*** Information provided Section Begins ***
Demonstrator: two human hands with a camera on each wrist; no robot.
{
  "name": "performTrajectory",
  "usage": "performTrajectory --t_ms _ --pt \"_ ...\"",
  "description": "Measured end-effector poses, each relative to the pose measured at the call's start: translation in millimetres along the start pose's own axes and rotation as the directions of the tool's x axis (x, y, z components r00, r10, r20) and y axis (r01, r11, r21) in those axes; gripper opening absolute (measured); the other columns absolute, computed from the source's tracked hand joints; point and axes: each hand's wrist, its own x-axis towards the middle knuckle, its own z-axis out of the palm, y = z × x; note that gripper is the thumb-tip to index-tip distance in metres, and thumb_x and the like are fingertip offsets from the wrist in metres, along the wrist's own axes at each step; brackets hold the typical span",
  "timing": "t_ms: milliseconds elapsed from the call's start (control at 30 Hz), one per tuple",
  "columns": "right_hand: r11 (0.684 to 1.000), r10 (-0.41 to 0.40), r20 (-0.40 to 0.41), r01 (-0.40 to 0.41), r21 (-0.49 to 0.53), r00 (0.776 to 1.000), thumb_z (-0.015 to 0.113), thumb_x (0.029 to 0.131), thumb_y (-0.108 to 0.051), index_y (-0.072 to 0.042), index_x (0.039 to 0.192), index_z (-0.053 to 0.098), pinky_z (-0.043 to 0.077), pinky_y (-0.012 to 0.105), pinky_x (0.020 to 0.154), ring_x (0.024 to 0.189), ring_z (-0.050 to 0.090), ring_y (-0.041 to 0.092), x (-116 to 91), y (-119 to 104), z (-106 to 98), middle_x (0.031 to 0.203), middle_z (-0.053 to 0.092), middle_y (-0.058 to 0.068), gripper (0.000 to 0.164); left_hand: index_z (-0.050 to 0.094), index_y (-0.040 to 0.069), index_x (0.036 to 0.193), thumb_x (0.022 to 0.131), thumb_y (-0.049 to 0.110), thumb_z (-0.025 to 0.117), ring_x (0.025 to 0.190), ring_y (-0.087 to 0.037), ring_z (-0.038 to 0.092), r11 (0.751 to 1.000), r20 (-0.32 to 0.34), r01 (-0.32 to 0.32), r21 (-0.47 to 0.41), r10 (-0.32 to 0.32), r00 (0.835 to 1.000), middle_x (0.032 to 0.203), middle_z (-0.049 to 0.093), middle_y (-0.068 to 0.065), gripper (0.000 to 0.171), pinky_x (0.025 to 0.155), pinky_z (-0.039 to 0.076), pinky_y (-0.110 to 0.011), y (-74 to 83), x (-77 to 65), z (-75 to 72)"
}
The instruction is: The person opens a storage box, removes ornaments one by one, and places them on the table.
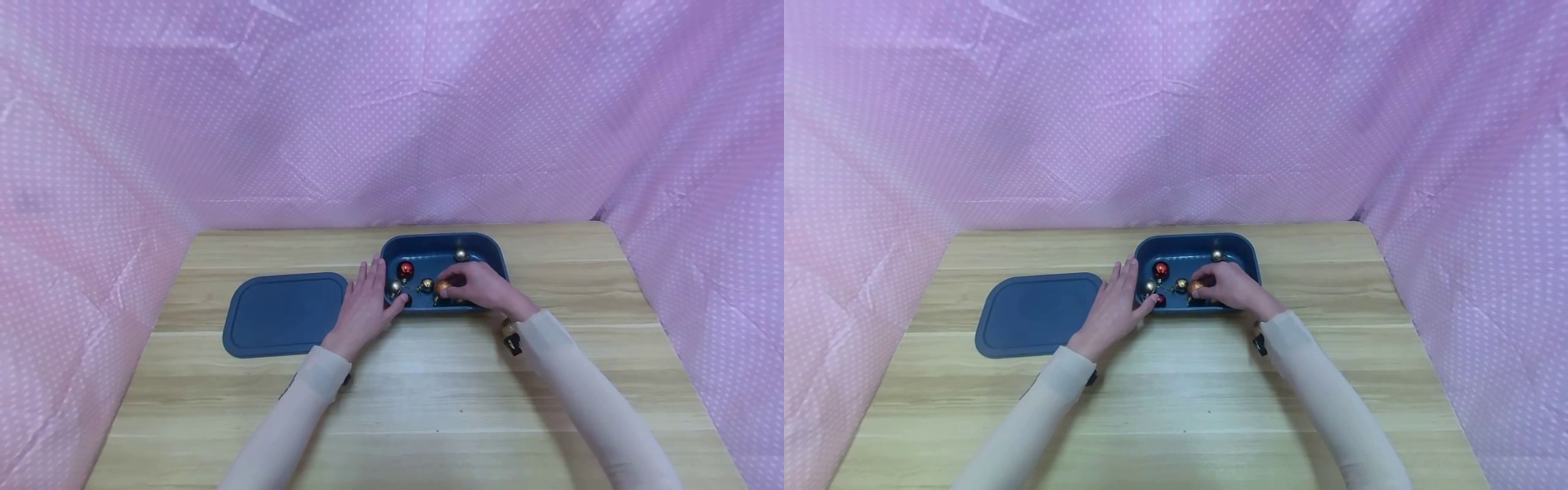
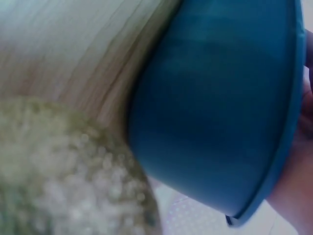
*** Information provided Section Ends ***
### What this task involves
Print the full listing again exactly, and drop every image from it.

### Answer to this exercise
Demonstrator: two human hands with a camera on each wrist; no robot.
{
  "name": "performTrajectory",
  "usage": "performTrajectory --t_ms _ --pt \"_ ...\"",
  "description": "Measured end-effector poses, each relative to the pose measured at the call's start: translation in millimetres along the start pose's own axes and rotation as the directions of the tool's x axis (x, y, z components r00, r10, r20) and y axis (r01, r11, r21) in those axes; gripper opening absolute (measured); the other columns absolute, computed from the source's tracked hand joints; point and axes: each hand's wrist, its own x-axis towards the middle knuckle, its own z-axis out of the palm, y = z × x; note that gripper is the thumb-tip to index-tip distance in metres, and thumb_x and the like are fingertip offsets from the wrist in metres, along the wrist's own axes at each step; brackets hold the typical span",
  "timing": "t_ms: milliseconds elapsed from the call's start (control at 30 Hz), one per tuple",
  "columns": "right_hand: r11 (0.684 to 1.000), r10 (-0.41 to 0.40), r20 (-0.40 to 0.41), r01 (-0.40 to 0.41), r21 (-0.49 to 0.53), r00 (0.776 to 1.000), thumb_z (-0.015 to 0.113), thumb_x (0.029 to 0.131), thumb_y (-0.108 to 0.051), index_y (-0.072 to 0.042), index_x (0.039 to 0.192), index_z (-0.053 to 0.098), pinky_z (-0.043 to 0.077), pinky_y (-0.012 to 0.105), pinky_x (0.020 to 0.154), ring_x (0.024 to 0.189), ring_z (-0.050 to 0.090), ring_y (-0.041 to 0.092), x (-116 to 91), y (-119 to 104), z (-106 to 98), middle_x (0.031 to 0.203), middle_z (-0.053 to 0.092), middle_y (-0.058 to 0.068), gripper (0.000 to 0.164); left_hand: index_z (-0.050 to 0.094), index_y (-0.040 to 0.069), index_x (0.036 to 0.193), thumb_x (0.022 to 0.131), thumb_y (-0.049 to 0.110), thumb_z (-0.025 to 0.117), ring_x (0.025 to 0.190), ring_y (-0.087 to 0.037), ring_z (-0.038 to 0.092), r11 (0.751 to 1.000), r20 (-0.32 to 0.34), r01 (-0.32 to 0.32), r21 (-0.47 to 0.41), r10 (-0.32 to 0.32), r00 (0.835 to 1.000), middle_x (0.032 to 0.203), middle_z (-0.049 to 0.093), middle_y (-0.068 to 0.065), gripper (0.000 to 0.171), pinky_x (0.025 to 0.155), pinky_z (-0.039 to 0.076), pinky_y (-0.110 to 0.011), y (-74 to 83), x (-77 to 65), z (-75 to 72)"
}
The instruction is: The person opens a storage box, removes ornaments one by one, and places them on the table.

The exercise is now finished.